→ **The task**
The answer must consist of each line below that contains the string "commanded".
━━ Collected data
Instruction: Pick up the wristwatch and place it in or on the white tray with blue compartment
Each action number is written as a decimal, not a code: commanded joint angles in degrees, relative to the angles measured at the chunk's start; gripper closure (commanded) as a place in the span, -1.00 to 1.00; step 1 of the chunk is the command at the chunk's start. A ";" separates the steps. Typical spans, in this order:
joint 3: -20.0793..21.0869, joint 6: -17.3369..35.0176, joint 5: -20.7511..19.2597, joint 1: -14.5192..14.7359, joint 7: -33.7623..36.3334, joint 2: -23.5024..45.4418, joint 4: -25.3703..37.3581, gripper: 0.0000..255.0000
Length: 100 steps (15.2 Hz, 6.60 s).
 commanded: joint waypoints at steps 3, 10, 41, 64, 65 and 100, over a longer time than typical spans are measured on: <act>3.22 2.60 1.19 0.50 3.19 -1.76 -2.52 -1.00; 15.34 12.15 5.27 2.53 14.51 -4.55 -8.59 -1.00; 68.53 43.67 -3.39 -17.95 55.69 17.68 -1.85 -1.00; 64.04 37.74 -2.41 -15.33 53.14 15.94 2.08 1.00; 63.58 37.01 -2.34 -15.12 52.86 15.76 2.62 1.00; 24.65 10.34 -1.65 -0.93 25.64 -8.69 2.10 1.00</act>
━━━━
→ **Solution for this exercise**
Each action number is written as a decimal, not a code: commanded joint angles in degrees, relative to the angles measured at the chunk's start; gripper closure (commanded) as a place in the span, -1.00 to 1.00; step 1 of the chunk is the command at the chunk's start. A ";" separates the steps. Typical spans, in this order:
 commanded: joint waypoints at steps 3, 10, 41, 64, 65 and 100, over a longer time than typical spans are measured on: <act>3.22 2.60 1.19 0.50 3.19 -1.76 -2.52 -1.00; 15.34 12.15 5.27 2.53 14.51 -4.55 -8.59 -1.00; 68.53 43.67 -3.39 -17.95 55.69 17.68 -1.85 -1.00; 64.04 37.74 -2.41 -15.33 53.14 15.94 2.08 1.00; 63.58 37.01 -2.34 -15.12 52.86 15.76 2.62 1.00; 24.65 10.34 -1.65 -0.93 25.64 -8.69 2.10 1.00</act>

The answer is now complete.